### DESCRIPTION OF THE TASK
State how many lines in the listing below contain the word "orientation", with no other words.

### DATA SECTION

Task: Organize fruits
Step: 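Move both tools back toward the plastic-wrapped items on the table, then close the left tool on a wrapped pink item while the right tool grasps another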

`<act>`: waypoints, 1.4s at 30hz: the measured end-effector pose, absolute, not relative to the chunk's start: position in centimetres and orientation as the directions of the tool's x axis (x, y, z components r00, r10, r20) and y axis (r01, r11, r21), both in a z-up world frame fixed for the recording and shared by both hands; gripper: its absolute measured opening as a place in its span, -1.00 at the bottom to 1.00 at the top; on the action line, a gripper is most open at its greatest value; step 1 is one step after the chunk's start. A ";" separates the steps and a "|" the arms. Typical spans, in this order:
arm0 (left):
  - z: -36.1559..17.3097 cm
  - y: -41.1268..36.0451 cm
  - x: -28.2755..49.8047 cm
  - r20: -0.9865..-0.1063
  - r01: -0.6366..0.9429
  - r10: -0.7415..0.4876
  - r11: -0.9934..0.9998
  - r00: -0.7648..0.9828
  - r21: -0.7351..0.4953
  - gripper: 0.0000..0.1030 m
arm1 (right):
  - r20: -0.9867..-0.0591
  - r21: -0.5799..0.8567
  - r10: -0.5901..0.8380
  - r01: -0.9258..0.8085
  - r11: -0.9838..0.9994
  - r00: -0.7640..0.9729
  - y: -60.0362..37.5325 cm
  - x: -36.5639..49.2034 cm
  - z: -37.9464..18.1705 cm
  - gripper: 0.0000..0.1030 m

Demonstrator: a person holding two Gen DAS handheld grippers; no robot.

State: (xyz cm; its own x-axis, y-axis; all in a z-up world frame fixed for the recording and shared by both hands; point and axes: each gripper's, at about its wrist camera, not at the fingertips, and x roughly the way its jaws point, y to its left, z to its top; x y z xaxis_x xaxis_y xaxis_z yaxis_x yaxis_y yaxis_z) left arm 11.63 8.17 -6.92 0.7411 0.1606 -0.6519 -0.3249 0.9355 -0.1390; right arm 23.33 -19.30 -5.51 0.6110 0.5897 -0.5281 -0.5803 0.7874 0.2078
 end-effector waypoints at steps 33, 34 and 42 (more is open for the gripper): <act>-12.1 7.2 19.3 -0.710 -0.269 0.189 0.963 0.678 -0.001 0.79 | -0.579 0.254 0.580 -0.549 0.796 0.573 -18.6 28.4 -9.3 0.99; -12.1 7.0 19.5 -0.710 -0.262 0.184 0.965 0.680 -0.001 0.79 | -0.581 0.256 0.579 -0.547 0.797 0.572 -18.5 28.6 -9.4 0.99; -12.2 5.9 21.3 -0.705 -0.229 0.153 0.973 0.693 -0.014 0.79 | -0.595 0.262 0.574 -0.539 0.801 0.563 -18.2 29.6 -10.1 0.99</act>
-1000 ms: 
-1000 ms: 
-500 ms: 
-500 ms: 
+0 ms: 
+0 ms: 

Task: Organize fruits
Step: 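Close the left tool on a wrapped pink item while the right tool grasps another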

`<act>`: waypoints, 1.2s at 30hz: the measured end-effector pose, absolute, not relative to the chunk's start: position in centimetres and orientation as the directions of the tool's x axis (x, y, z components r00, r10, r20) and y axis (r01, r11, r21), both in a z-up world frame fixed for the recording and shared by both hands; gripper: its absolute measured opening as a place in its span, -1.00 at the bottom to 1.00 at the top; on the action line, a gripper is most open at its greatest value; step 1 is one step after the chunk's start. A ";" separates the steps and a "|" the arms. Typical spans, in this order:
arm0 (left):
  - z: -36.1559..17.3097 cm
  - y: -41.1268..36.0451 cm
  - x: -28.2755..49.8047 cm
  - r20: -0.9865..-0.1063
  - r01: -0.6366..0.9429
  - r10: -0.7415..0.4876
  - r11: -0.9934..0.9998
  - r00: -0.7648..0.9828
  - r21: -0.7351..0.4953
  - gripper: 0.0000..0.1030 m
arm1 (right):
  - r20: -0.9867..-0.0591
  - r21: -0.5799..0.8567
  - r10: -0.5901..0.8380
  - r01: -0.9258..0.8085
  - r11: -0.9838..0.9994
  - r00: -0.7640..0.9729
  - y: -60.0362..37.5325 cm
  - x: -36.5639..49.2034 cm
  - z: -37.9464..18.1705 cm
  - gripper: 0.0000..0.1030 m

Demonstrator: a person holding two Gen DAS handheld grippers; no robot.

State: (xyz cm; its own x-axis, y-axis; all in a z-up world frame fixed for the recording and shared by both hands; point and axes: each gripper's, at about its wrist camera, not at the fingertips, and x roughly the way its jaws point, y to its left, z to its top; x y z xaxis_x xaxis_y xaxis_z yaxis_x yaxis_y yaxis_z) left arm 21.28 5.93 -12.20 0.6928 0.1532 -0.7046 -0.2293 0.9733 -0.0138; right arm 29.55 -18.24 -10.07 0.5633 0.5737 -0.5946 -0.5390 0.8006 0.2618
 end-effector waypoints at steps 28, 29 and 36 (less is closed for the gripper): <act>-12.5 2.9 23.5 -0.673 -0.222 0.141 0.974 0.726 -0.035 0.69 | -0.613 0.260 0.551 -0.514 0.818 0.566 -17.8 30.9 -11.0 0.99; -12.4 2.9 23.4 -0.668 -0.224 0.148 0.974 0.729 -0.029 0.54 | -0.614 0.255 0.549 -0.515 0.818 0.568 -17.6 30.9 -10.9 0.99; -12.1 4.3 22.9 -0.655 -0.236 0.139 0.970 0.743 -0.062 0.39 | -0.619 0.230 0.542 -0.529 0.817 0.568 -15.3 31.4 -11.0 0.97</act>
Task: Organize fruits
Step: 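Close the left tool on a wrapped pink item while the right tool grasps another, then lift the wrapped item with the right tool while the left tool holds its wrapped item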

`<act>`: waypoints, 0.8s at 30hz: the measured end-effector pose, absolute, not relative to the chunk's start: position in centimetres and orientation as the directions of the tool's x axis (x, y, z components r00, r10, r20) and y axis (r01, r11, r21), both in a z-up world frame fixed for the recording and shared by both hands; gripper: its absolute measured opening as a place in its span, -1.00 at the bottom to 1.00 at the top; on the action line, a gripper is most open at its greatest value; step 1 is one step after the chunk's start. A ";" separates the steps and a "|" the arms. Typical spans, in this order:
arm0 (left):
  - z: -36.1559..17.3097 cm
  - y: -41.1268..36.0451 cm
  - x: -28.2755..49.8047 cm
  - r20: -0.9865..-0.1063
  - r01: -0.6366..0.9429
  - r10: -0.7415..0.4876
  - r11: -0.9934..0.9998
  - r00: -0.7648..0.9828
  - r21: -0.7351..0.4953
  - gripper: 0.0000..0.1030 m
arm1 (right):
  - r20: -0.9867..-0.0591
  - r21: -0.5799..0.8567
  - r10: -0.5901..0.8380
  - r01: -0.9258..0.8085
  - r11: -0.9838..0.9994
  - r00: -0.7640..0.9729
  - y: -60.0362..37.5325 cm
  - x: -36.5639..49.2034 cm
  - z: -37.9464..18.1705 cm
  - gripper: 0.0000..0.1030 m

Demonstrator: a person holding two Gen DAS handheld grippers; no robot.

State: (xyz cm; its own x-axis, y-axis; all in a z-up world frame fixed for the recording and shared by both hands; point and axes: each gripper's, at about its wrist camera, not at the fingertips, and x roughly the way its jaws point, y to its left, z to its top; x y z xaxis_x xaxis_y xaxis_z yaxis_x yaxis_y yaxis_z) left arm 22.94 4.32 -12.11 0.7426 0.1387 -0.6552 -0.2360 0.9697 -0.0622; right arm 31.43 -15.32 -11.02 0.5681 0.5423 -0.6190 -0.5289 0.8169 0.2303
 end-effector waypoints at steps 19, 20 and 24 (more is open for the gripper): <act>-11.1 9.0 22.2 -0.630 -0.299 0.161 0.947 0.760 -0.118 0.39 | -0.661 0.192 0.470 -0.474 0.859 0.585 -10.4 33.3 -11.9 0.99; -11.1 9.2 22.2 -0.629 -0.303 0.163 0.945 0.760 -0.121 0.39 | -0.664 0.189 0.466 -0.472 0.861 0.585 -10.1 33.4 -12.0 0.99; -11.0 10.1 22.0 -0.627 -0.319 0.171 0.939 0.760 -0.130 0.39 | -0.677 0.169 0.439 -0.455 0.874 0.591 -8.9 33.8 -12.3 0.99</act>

### RESPONSE TO THIS TASK
3